The Winchesters have decided, I need a guide on how to interact with humans. Dean came up this very peculiar idea; I do not understand how my interaction with humans can be perceived as inappropriate. Surely honesty is the best policy, when dealing with certain truths and situations. When I brought this to Dean's attention he replied that the woman in the whore house didn't need to know her father ran away, he also said that the cop we talked to didn't need to know we are killing demons, as most humans don't know they exist.

I'm sorry humanity would rather ignore dangers, which don't fit into their perception of reality. I believe, that you must be aware of what you are fighting, so you are able do your job correctly. Dean and Samuel insist that it doesn't work like this in the real world. Therefore I will humour them by reading through the guide, which I shall share with you

DEAN AND SAM'S GUIDE TO INTERACT WITH PEOPLE

**Don't stand too close to people**. Dean- it's called person space Cas, it's annoying enough when you do it to me. Sam- yeah but you secretly like it.

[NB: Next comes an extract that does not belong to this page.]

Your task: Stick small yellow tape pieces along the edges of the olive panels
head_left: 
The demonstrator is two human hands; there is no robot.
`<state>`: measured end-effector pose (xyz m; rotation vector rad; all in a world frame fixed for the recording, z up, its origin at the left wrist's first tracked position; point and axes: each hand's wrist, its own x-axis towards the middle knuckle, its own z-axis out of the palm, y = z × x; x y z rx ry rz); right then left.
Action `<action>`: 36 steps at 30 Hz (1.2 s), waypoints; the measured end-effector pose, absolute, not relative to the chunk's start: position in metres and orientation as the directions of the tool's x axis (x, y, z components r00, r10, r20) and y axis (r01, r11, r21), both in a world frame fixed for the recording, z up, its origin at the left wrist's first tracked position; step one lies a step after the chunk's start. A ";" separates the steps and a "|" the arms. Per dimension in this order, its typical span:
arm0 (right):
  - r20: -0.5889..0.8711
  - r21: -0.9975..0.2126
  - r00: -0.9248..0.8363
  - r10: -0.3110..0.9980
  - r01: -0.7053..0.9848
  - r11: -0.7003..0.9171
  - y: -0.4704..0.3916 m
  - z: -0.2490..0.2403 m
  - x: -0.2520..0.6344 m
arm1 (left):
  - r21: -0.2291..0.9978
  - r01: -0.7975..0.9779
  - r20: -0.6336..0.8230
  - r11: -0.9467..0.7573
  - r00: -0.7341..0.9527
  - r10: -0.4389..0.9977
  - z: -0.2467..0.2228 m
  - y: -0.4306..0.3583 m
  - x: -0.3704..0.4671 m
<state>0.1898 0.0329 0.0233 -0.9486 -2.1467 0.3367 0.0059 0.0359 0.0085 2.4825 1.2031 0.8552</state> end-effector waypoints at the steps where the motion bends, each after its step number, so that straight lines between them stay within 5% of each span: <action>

Dean- no i don't bitch Sam- you know you do jerk

**Don't tell people the truth about the supernatural unless needed **Dean- you should of seen the cop Sammy, he was so close getting Cas sent to the loony bin Sam- no funny dean, mental homes aren't something to laugh about Dean- whoa is the time of the month Samantha. Sam- I swear one of these days I'm going to kick your ass. Dean- as if you could kick my ass Lerch. Sam- dude did you just make an Addams family reference, lame. Dean- does that make you lame too seeing as you got the reference?

**Stop staring so intensely at people **Sam- yeah cas that's only for Dean, he loves it when you eye sex him. Dean- eye sex, what the hell, Cas and I DO NOT eye sex. What the hell are you some horny fan girl who likes to make out there's slash when their clearly isn't. Sam- I didn't know you knew it was called slash, have you been reading some Destiel stories. Dean- first of, go fuck yourself, second you explained slash to me remember and thirdly, what the hell is Destiel. Sam- whoa vulgar language isn't needed dude, Destiel is your name and cas's together moron. Dean- I'm off to throw up.

**Understand sarcasm**- Sam- this one for is Dean since he is the most sarcastic bitch I know. Dean-that's not true, I'm not that sarcastic. Sam- yeah you are.

**Don't watch people sleep**- Dean- its creepy dude and one step from a stalker. Sam- since when has he watched people. Dean- doesn't matter. Sam- oh he watch you sleep, aw you very own stalker, that's cute. Dean-shut it Sammy before I kick your ass. Sam- bring it.

I'm afraid there isn't any more to this list, the Winchesters fought for some time after that last point. I do not understand why I can't watch Dean sleep, he has many interesting dreams, I wish I could dream as he does, but I do not need to sleep, which is a shame as I would find my own so very interesting, more so than Dean's.

I wonder how long dean and Sam will be fighting for. I find myself in the need of entertainment; perhaps I shall watch their television. I know this usually keeps the brothers occupied.

Jenonca- I have no idea when the next chapter will be up, I hope so soon but at the moment I'm not in the mood to write. So it going to be a while sorry.